• [Assignment] Repeat all the records, precisely as given.

• [Records provided]
- Opening Delimiter -
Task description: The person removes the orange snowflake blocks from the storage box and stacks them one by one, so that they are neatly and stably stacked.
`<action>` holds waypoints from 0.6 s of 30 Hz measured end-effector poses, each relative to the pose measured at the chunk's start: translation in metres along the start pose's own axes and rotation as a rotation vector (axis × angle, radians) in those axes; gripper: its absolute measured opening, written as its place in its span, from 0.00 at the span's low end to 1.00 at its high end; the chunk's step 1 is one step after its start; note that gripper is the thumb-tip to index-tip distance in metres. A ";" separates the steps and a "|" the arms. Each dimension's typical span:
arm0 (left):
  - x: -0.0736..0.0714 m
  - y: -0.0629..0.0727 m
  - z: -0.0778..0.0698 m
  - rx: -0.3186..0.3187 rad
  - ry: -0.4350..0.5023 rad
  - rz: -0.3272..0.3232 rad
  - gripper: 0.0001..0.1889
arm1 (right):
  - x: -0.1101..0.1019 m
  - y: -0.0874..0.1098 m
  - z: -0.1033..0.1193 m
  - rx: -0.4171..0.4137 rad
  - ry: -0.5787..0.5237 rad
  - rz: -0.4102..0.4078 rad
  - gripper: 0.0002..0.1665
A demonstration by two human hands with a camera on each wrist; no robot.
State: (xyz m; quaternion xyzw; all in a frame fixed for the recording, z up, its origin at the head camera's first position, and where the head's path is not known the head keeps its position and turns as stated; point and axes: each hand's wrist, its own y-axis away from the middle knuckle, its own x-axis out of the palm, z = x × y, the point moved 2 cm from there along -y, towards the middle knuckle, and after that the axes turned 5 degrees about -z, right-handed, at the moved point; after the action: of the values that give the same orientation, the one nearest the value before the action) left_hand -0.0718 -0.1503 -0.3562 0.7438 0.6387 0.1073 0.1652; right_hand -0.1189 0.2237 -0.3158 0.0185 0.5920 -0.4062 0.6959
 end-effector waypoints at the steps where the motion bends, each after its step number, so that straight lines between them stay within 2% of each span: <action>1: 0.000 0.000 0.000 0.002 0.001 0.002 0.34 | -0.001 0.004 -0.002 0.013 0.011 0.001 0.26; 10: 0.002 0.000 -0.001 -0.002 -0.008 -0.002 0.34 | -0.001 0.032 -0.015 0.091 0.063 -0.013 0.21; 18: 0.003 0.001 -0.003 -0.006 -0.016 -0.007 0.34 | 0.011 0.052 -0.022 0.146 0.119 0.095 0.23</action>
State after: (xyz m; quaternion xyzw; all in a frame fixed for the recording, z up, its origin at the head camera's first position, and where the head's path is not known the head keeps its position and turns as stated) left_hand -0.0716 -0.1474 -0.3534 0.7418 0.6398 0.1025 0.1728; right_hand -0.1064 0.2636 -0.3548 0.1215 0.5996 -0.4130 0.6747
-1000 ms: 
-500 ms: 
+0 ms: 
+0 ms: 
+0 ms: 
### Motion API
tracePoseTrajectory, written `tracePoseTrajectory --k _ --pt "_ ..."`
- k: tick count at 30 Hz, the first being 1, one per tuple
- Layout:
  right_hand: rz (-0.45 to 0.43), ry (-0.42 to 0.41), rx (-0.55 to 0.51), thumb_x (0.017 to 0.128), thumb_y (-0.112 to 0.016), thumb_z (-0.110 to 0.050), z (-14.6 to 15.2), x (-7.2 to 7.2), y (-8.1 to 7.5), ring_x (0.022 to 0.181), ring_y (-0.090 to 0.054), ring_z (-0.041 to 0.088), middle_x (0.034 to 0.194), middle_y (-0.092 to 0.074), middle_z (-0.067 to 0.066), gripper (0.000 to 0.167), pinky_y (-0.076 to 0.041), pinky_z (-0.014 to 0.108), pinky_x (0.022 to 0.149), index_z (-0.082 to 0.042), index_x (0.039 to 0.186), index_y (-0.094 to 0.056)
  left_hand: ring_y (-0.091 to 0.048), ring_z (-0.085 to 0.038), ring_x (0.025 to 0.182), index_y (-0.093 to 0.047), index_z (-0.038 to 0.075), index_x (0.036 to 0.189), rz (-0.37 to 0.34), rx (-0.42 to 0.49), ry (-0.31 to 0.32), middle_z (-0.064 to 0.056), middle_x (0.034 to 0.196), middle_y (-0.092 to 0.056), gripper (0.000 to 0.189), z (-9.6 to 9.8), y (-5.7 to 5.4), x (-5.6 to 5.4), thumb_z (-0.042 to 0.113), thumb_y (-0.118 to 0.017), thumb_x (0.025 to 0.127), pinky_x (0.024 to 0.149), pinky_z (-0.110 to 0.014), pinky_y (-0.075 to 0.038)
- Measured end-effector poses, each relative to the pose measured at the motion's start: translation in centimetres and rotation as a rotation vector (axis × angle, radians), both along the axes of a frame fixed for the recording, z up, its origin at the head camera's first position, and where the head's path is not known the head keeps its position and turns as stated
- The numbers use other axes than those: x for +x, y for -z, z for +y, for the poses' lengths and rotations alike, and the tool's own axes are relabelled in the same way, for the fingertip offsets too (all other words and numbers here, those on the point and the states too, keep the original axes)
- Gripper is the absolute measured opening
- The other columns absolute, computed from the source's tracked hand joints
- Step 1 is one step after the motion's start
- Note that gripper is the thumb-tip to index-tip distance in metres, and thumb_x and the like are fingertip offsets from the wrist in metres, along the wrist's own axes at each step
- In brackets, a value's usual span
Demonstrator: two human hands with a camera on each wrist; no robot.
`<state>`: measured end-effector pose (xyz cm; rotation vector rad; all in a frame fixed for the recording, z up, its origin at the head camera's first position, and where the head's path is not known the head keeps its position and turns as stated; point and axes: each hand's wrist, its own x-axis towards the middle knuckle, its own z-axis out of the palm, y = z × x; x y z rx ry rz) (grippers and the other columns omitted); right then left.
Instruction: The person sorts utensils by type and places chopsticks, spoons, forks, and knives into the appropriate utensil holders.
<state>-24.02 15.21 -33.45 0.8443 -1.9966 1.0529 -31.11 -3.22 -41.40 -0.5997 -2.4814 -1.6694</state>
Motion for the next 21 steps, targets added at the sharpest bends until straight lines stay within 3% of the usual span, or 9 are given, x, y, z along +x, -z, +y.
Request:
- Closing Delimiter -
• [Result below]
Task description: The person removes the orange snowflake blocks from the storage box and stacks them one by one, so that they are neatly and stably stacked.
`<action>` holds waypoints from 0.6 s of 30 Hz measured end-effector poses, each relative to the pose measured at the chunk's start: translation in metres along the start pose's own axes and rotation as a rotation vector (axis × angle, radians) in those axes; gripper: its absolute measured opening, written as its place in its span, from 0.00 at the span's low end to 1.00 at its high end; the chunk's step 1 is one step after its start; note that gripper is the thumb-tip to index-tip distance in metres. A ";" separates the steps and a "|" the arms. Each dimension's typical span:
arm0 (left):
  - x: -0.0736..0.0714 m
  - y: -0.0629..0.0727 m
  - z: -0.0778..0.0698 m
  - rx: -0.3186..0.3187 rad
  - ry: -0.4350..0.5023 rad
  - rz: -0.3272..0.3232 rad
  - gripper: 0.0001..0.1889
arm1 (right):
  - x: -0.1101..0.1019 m
  - y: -0.0874..0.1098 m
  - z: -0.1033..0.1193 m
  - rx: -0.4171..0.4137 rad
  - ry: -0.5787..0.5237 rad
  - rz: -0.4102..0.4078 rad
  - gripper: 0.0002..0.1665
A demonstration by two human hands with a camera on each wrist; no robot.
State: (xyz m; quaternion xyzw; all in a frame fixed for the recording, z up, its origin at the head camera's first position, and where the head's path is not known the head keeps its position and turns as stated; point and axes: each hand's wrist, its own y-axis away from the middle knuckle, its own x-axis out of the palm, z = x × y, the point moved 2 cm from there along -y, towards the middle knuckle, and after that the axes turned 5 degrees about -z, right-handed, at the moved point; after the action: of the values that give the same orientation, the one nearest the value before the action) left_hand -0.0718 -0.1503 -0.3562 0.7438 0.6387 0.1073 0.1652; right_hand -0.1189 0.2237 -0.3158 0.0185 0.5920 -0.4062 0.6959
 end-effector waypoints at the steps where the motion bends, each after its step number, so that straight lines between them stay within 2% of each span: <action>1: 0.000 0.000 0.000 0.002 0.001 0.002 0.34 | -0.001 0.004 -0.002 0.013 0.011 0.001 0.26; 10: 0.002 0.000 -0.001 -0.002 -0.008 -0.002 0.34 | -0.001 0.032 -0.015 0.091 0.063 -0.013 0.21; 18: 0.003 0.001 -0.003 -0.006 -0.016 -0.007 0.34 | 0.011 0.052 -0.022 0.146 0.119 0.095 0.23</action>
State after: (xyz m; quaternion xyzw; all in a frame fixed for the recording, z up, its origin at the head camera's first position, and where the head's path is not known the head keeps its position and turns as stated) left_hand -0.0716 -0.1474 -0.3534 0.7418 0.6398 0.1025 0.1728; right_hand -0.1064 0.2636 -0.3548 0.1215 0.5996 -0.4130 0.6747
-1000 ms: 
-500 ms: 
+0 ms: 
+0 ms: 
+0 ms: 
### Motion API
tracePoseTrajectory, written `tracePoseTrajectory --k _ --pt "_ ..."`
- k: tick count at 30 Hz, the first being 1, one per tuple
- Layout:
  right_hand: rz (-0.45 to 0.43), ry (-0.42 to 0.41), rx (-0.55 to 0.51), thumb_x (0.017 to 0.128), thumb_y (-0.112 to 0.016), thumb_z (-0.110 to 0.050), z (-14.6 to 15.2), x (-7.2 to 7.2), y (-8.1 to 7.5), ring_x (0.022 to 0.181), ring_y (-0.090 to 0.054), ring_z (-0.041 to 0.088), middle_x (0.034 to 0.194), middle_y (-0.092 to 0.074), middle_z (-0.067 to 0.066), gripper (0.000 to 0.167), pinky_y (-0.076 to 0.041), pinky_z (-0.014 to 0.108), pinky_x (0.022 to 0.149), index_z (-0.082 to 0.042), index_x (0.039 to 0.186), index_y (-0.094 to 0.056)
  left_hand: ring_y (-0.091 to 0.048), ring_z (-0.085 to 0.038), ring_x (0.025 to 0.182), index_y (-0.093 to 0.047), index_z (-0.038 to 0.075), index_x (0.036 to 0.189), rz (-0.37 to 0.34), rx (-0.42 to 0.49), ry (-0.31 to 0.32), middle_z (-0.064 to 0.056), middle_x (0.034 to 0.196), middle_y (-0.092 to 0.056), gripper (0.000 to 0.189), z (-9.6 to 9.8), y (-5.7 to 5.4), x (-5.6 to 5.4), thumb_z (-0.042 to 0.113), thumb_y (-0.118 to 0.017), thumb_x (0.025 to 0.127), pinky_x (0.024 to 0.149), pinky_z (-0.110 to 0.014), pinky_y (-0.075 to 0.038)
- Measured end-effector poses, each relative to the pose measured at the motion's start: translation in centimetres and rotation as a rotation vector (axis × angle, radians), both along the axes of a frame fixed for the recording, z up, its origin at the head camera's first position, and where the head's path is not known the head keeps its position and turns as stated
- The numbers use other axes than those: x for +x, y for -z, z for +y, for the poses' lengths and rotations alike, and the tool's own axes are relabelled in the same way, for the fingertip offsets too (all other words and numbers here, those on the point and the states too, keep the original axes)
- Gripper is the absolute measured opening
- The other columns absolute, computed from the source's tracked hand joints
- Step 1 is one step after the motion's start
- Note that gripper is the thumb-tip to index-tip distance in metres, and thumb_x and the like are fingertip offsets from the wrist in metres, along the wrist's own axes at each step
- In brackets, a value's usual span
Demonstrator: two human hands with a camera on each wrist; no robot.
`<state>`: measured end-effector pose (xyz cm; rotation vector rad; all in a frame fixed for the recording, z up, its origin at the head camera's first position, and where the head's path is not known the head keeps its position and turns as stated; point and axes: each hand's wrist, its own x-axis towards the middle knuckle, its own z-axis out of the palm, y = z × x; x y z rx ry rz) (grippers and the other columns omitted); right then left.
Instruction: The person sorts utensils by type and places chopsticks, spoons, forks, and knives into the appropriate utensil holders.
<state>-24.02 15.21 -33.45 0.8443 -1.9966 1.0529 -31.11 -3.22 -41.40 -0.5997 -2.4814 -1.6694</state>
Motion for the next 21 steps, targets added at the sharpest bends until straight lines stay within 3% of the usual span, or 9 are given, x, y, z along +x, -z, +y.
Request:

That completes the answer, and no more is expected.